From Metabolonote

jump-to-nav Jump to: navigation, search

TogoMD: the Togo Metabolome Data Format

The Togo Metabolome Data Format (TogoMD) defines an easy-to-use data format with the aim of advanced utilization of metabolomics data. Based on this format, we endeavor to integrate domestic metabolome databases.

Definition regarding Description Fields

XML Definition File (XSD)

From metadata to peak data, those fields necessary for describing metabolome data have been carefully selected and the field names and descriptions defined.
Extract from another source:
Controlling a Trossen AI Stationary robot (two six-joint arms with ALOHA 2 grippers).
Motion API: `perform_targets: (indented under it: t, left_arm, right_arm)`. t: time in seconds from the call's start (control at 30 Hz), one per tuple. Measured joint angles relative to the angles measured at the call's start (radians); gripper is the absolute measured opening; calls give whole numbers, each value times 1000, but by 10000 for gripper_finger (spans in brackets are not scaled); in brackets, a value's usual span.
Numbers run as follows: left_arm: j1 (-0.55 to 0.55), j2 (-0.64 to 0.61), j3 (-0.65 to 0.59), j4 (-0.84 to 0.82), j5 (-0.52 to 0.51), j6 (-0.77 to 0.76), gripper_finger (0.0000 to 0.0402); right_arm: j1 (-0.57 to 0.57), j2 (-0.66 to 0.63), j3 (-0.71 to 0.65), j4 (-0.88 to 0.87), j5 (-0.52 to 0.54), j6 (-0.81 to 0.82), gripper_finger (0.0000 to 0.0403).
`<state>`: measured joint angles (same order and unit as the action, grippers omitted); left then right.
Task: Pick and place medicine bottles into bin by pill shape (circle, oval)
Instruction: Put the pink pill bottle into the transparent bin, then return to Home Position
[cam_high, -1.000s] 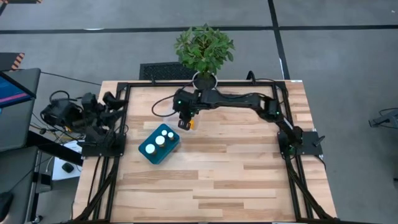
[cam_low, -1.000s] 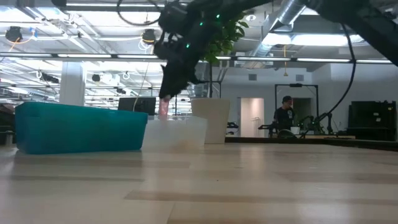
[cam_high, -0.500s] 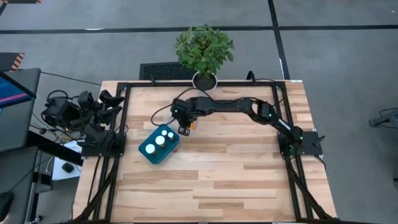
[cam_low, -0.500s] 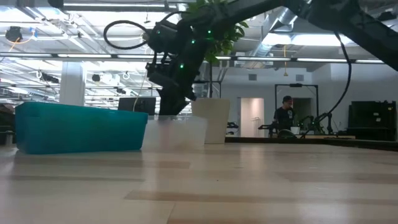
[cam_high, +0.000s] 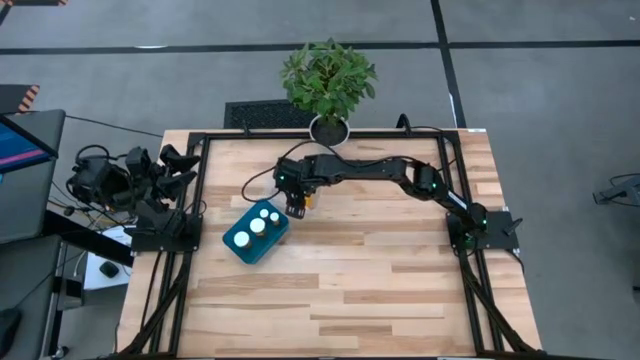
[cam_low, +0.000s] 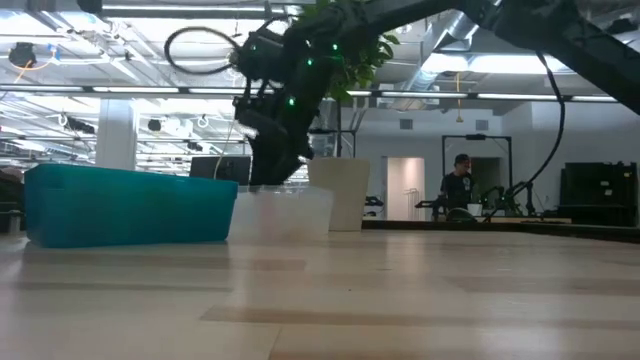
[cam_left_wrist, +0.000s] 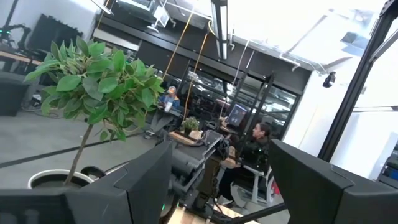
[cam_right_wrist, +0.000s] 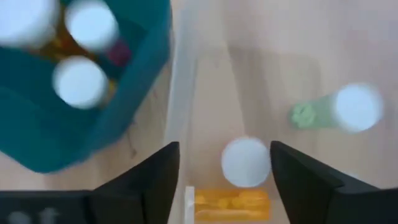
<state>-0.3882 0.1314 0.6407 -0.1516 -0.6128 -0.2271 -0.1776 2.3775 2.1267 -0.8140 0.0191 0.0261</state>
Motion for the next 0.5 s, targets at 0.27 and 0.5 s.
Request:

This definition is provided as the XML schema described below.

URI	https://metabolonote.kazusa-db.jp/TogoMetabolomeDbSchema.xsd
Version	1.2.0
Last modified	Nov. 5, 2014

Correspondence of the XML Element/Attribute and Metabolonote Field Name

This shows the description of the XML element and attribute. In addition, this section also shows the correspondence of the field name and the property name described on each Metabolonote page.

* Peak information (P) is not used in Metabolonote.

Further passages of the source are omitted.